I spend too much time on-line but at least a lot of it is spent on motorcycle sites. As I look at what's being done in the custom world these days with so-called bobbers, rat bikes, or even cafe bikes, I get the feeling that a lot of what's being feted out there in publications and custom bike blogs was never intended to be ridden, or not ridden any further than from its trailer to the bike show floor.
Going way back to the '60s and '70s customized bikes started getting stupid with suspended frames swapped for hard tails, mile high sissy bars, and forks extended to the point that a bike couldn't make a continuous u-turn on a two lane road. Giant ape hanger bars? Look cool? To a few. To others it just looks stupid, like an accident waiting to happen.
Yes, yes, I can hear people saying "Hey, it's their bike, they can do what they want with it!" To that I would agree, everyone has a right to self-expression and no one has the right to tell another person how to express themselves; I understand that. I also understand that I have the right to call stupid impracticality what it is. What people do in the privacy of their own garage is their business, how they parade around in public makes them fair game for criticism, if not laughter.
|Seriously? One slip and you're gelded.|
Same goes for the current fad in helmets. Somehow, now to be cool you need to get some crappy old helmet from 1967, re-do the liner, and wear it, preferably with two days growth of beard on your angst ridden face, and also a flannel t-shirt, and low top sneakers or lace up Red Wing work boots. Don't forget to have a pack of unfiltered cigarettes in your pocket, too. I hate that look. It's an affectation, a copying of motorcycle world past that never quite existed as it's imagined now. It's not much different than dressing up as a character from a science fiction movie. Think of is as motorcycle cosplay. Bikes and bike clothing moved on and riders got smart and moved on from the old days. Helmets evolved for practical reasons like...oh...safety. Wearing an old, refurb'd helmet is stupid. Want to ride in low top sneakers? Your choice, but also stupid (If you're doing it because you have no money for boots, fine, try the Salvation Army thrift store). If you're wearing your sneakers, battered metalflake helmet, jeans with rolled cuffs, and a flannel shirt so you like like some imaginary rider from the 1950s or 60s, you're just a hipster motorcycle poser and look stupid.
|Having strip mined biker culture, HD moves on to hipsters.|
Years ago I wrote a piece about the gawdawful Icon Skull jacket. I didn't think motorcycle apparel could sink lower than that ridiculous piece but it has. Barbour International, formerly an actual motorcycle clothing company of renown, has brought out a fake Steve McQueen jacket or several of them. So what's the big deal? We all like to think we might look just a little like the King of Cool if we just had the right gear, were handsome, and immensely talented.

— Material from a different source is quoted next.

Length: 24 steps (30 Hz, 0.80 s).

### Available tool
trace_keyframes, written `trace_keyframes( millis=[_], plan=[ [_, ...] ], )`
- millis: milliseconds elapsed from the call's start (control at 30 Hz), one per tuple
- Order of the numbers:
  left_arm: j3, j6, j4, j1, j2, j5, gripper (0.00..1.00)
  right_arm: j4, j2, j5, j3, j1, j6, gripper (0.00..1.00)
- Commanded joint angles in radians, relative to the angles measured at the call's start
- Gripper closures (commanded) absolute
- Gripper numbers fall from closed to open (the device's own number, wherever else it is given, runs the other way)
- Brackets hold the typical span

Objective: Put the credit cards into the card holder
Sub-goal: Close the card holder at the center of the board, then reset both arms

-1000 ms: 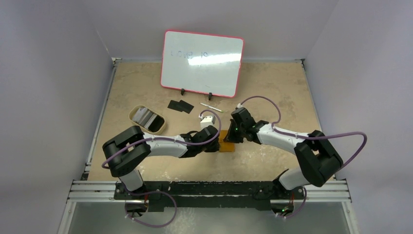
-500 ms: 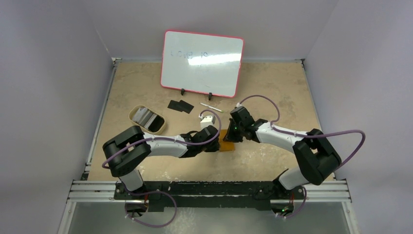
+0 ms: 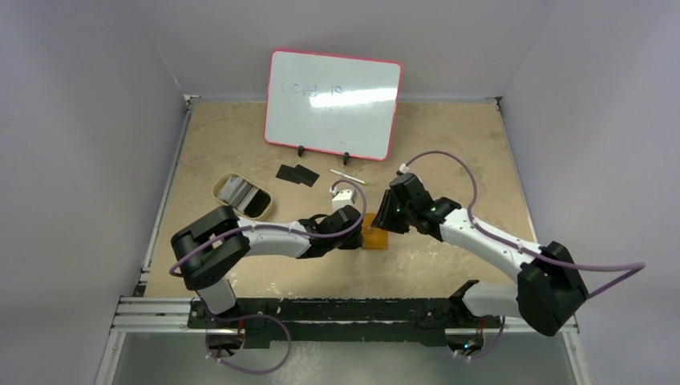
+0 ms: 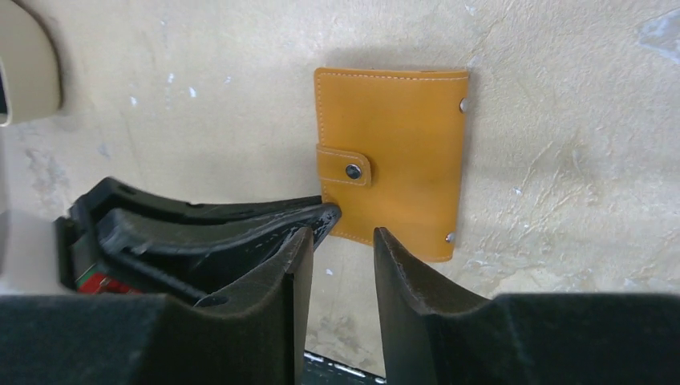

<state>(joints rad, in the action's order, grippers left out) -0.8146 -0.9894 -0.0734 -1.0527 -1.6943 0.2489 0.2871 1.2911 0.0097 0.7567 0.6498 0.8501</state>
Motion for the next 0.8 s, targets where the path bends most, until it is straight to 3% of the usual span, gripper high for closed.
trace_keyframes(
  millis=[0,167,267,367,400,500,633,767],
  plan=[
    [-0.010,0.043,0.083,0.016,0.012,0.011,0.95,0.040,-0.086,0.066,0.027,0.005,-0.021,0.63],
    [-0.031,0.034,0.081,0.017,0.093,-0.009,0.82,0.033,-0.183,0.122,0.019,0.004,-0.043,0.56],
    [-0.081,0.049,0.136,0.018,0.152,0.009,0.71,0.024,-0.262,0.160,0.022,0.006,-0.055,0.46],
    [-0.132,0.075,0.222,0.018,0.231,0.061,0.65,0.041,-0.342,0.182,0.036,0.004,-0.074,0.30],
    [-0.149,0.086,0.251,0.017,0.261,0.083,0.65,0.053,-0.376,0.183,0.043,0.004,-0.079,0.20],
    [-0.202,0.118,0.341,0.018,0.355,0.167,0.50,0.112,-0.449,0.213,0.087,0.005,-0.105,0.02],
    [-0.292,0.162,0.491,0.017,0.486,0.269,0.38,0.210,-0.536,0.305,0.152,0.004,-0.126,0.01],
    [-0.352,0.206,0.564,0.018,0.609,0.337,0.34,0.273,-0.612,0.372,0.188,0.004,-0.129,0.01]
  ],
)
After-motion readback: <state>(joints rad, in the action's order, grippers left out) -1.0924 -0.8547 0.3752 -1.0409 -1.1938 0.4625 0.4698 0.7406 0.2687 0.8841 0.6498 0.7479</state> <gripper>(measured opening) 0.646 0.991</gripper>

Barbour International has over 100 years in the rugged apparel business including motorcycle jackets
and they've drawn own their illustrious history to being you the Babour Steve McQueen MacGrain jacket (MacGrain?). To help you look cool, to look just a little more like Steve, the jacket comes with fake rubber mud applied to it. Yes, fake mud. How desperate for an identity do you have to be to wear a jacket with fake mud on it when it's not Halloween? I'm pretty sure any mud on McQueen's jackets got there honestly. I don't believe in ghosts but if I did I'd be hoping McQueen would come back and haunt every moron that buys that joke of a jacket. At the least, decent motorcyclists everywhere should laugh out loud at anyone they see wearing it, especially since the owner paid $835 for it.